Six of us sat down on Saturday afternoon to play the modern day Call of Cthulhu scenario, Ladybug, Ladybug, Fly Away Home.
The scenario comes from The Things We Leave Behind, a collection of modern day scenarios from Stygian Fox. It's written for Call of Cthulhu, but we played it with Cthulhu Dark - or rather with the GM's own slight variation on Cthulhu Dark. For a one-shot pick-up game that was a good choice - character creation takes minimum time and effort so the GM didn't have to go to the effort of making pre-gens or worry about exactly how many of us there were.
This scenario has the PCs playing the members of a child abduction response team. We assembled a police pursuit driver, a forensic IT specialist, an FBI field agent, an FBI profiler and an ex-military paramedic.
(Apparently FBI agent is my default character in investigation games in the same way that ranger used to be my default class in fantasy games.)
The story involves searching for an abducted child, although it rapidly becomes apparent there is a lot more going on. The scenario is very well put together, and comes with a bunch of handouts, plus one particularly interesting thing. One organisation the PCs end up looking into has a website, and said website actually exists. Being able to browse the site on a phone made it feel a lot more real than just reading it off paper.
There's also a bunch of material for the GM, including a chart with key clues in boxes, which the GM was marking off as we found each one. (I would recommend using a screen when running this adventure, as I had to make an effort not to let myself read anything when he was using this chart.) What it apparently doesn't include is a timeline of events up until the present, as the GM had to write his own.
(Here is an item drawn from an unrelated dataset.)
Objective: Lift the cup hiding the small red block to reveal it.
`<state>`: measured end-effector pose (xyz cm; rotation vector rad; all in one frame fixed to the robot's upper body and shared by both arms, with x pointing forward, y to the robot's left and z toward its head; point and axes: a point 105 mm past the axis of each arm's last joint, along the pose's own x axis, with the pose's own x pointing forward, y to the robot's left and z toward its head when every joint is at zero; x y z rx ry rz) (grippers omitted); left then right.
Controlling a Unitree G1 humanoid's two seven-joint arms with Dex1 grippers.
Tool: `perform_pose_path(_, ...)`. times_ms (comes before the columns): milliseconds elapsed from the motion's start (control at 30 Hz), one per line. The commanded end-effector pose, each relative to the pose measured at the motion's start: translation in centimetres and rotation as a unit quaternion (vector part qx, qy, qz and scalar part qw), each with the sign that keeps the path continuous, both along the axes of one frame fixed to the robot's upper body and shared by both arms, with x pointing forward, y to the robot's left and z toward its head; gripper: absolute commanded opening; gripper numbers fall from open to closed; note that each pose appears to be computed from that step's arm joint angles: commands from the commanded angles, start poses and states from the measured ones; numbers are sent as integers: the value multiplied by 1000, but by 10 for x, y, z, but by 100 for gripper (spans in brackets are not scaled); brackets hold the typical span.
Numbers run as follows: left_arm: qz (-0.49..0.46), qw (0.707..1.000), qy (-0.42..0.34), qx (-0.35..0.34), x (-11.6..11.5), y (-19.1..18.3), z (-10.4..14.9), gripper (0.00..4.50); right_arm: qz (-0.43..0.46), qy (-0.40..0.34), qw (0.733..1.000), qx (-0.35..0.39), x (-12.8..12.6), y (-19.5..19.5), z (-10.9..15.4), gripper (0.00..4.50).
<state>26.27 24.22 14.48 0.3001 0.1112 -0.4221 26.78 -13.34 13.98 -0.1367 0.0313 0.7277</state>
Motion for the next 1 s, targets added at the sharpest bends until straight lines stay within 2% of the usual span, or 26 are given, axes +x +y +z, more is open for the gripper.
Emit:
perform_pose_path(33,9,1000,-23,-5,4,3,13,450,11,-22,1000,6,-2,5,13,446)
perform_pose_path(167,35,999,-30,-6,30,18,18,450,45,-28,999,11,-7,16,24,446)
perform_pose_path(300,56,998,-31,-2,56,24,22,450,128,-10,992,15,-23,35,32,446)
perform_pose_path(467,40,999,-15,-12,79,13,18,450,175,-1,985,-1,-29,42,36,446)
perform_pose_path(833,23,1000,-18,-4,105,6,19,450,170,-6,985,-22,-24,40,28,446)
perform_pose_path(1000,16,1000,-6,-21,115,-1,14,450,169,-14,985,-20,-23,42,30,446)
One oddity of this scenario is that as a fairly genre savvy person I'd figured out pretty early on that certain actions would be at best very unwise and at worst disastrous. The characters don't know they're in a horror story though, and so we were having them act accordingly. Trying to find the right balance between having the character act like a real person and my own reactions to all the weird things going on was quite a challenge.
Ultimately we failed to avert disaster, ironically by being compentent at our jobs and still clinging onto sanity. Had we taken longer (in game) to complete our goals, things might have gone differently, and had my character failed that last sanity check it would have pushed her over the edge to the point where she might have done the thing that needed doing. But we all kept it together until the end. And it really was the end.
This scenario is one of a set of six, and apparently there is an overarching campaign thread that can be used to tie them all together. Unless this is the last scenario in that campaign, I can only assume that it expects the investigators not to fail the way we did.
Despite our absolute failure I liked the adventure, and it worked very well with the Cthulhu Dark rules. It did take a very long time to play. We started some time after lunch, took a break for dinner, and finished in the late evening. I hope I can find an opportunity to play the other five scenarios, but we're going to need to allow a substantial amount of play time if they're anything like that one.
While not the best Cthulhu adventure I've played, this one is well worth a look, and I feel like I could run it myself with reasonable competence despite not having done much horror GMing. And while the Cthulhu Dark rules are a little on the light side for my tastes, they work well, and for this type of game I can't fault them.
this was the first one from the book, and failure seams likely, the flow chart wa smy own creation, and i know a screen would have hidden stuff more, i felt hiding behind a screen in the small space we were in would have been more anoying, but i know i stopped hiding things as much after a while as i got bored :) i may run the next one next time we nerd weekend :)
ReplyDeleteThe flow chart that I was carefully not reading looked like a really good idea.
DeleteI'm definitely up for playing again, and I'm only an hour away if you want to run it somewhere local.